Football Team

Snyder calls WaPo report a 'hit job' after new allegations of misconduct

Football Team

Washington Football Team owner Dan Snyder has denied the accusations of sexual misconduct within the organization during his time as the team's owner. The accusations were published in a lengthy investigative story by the Washington Post on Wednesday.

“The Washington Post article reads like a ‘hit job’ relying on unnamed sources and allegations that are largely ten to twenty years old,” Snyder said in a statement obtained by ESPN's Adam Schefter. “We attempted to engage with the Washington Post to provide them with the facts, but those facts clearly didn’t align with their narrative.”

In the Post story, former cheerleader Tiffany Bacon Scourby alleged that Snyder approached her during a 2004 charitable event and asked her to go join his longtime friend in a hotel room to "get to know each other better."
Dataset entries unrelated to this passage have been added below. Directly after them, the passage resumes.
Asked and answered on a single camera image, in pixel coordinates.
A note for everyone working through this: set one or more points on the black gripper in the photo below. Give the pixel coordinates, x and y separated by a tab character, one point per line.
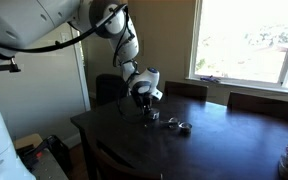
143	100

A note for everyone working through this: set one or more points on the half cup steel measuring cup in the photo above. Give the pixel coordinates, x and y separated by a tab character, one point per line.
154	115

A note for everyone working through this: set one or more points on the small steel measuring cup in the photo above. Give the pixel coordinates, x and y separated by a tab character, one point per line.
185	127

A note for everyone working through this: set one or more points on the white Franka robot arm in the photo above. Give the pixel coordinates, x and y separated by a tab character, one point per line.
127	43

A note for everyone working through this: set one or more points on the dark wooden dining chair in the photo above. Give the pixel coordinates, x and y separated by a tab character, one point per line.
267	106
185	90

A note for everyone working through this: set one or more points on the black upholstered chair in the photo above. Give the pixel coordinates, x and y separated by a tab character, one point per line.
109	88

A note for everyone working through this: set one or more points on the curved back wooden chair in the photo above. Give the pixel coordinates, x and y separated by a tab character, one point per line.
110	163

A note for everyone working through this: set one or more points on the purple item on sill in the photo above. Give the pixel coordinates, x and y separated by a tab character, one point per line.
210	79

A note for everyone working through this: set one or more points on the white baseboard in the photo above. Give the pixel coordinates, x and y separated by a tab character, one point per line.
72	140

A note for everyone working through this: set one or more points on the black tool bag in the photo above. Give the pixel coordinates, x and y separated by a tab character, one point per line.
55	150

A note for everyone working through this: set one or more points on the grey mottled board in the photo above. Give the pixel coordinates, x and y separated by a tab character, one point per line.
49	168

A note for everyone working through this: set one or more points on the beige box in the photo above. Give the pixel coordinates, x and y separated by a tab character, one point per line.
27	140

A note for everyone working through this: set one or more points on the white framed window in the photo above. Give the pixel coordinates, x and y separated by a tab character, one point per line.
250	33

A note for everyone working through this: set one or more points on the white door frame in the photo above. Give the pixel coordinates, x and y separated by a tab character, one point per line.
82	73

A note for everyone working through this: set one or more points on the white light switch plate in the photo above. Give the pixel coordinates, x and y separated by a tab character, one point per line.
65	37
Additionally, long-time radio play-by-play voice Larry Michael was accused of asking his staff to produce explicit versions of 2008 and 2010 cheerleader calendar shoot videos as "a special project" for Snyder.

Snyder addressed both those incidents in his statement.

“I want to unequivocally state that this never happened,” Snyder said. “Ms. Scourby did not report this alleged incident to anyone at the team in 2004, in her 8 years as a cheerleader, or at any time in the past 16 years.”

The story from the Washington Post was the second investigative piece published by the newspaper this summer that chronicled sexual harassment within the organization. In July, the Washington Post published a story that contained numerous sexual harassment allegations from 15 former team employees as well as two reporters. 

 

All the executives accused in the July story are no longer with the organization, as Michael abruptly retired the day before the initial Washington Post story came out this summer, while personnel men Alex Santos and Richard Mann II were let go earlier that week.

Since the initial story, Snyder has taken multiple steps to make changes in his organization. The owner hired an independent law firm to take a deep dive into the organization's culture in an effort to improve it.

Snyder also hired former NBC Sports Washington anchor Julie Donaldson to replace Michael. In her new role of Senior VP of Media and Content, Donaldson is the first female to hold an executive position in the NFL. Earlier this month, Snyder hired Jason Wright, who is the first Black team president in the NFL.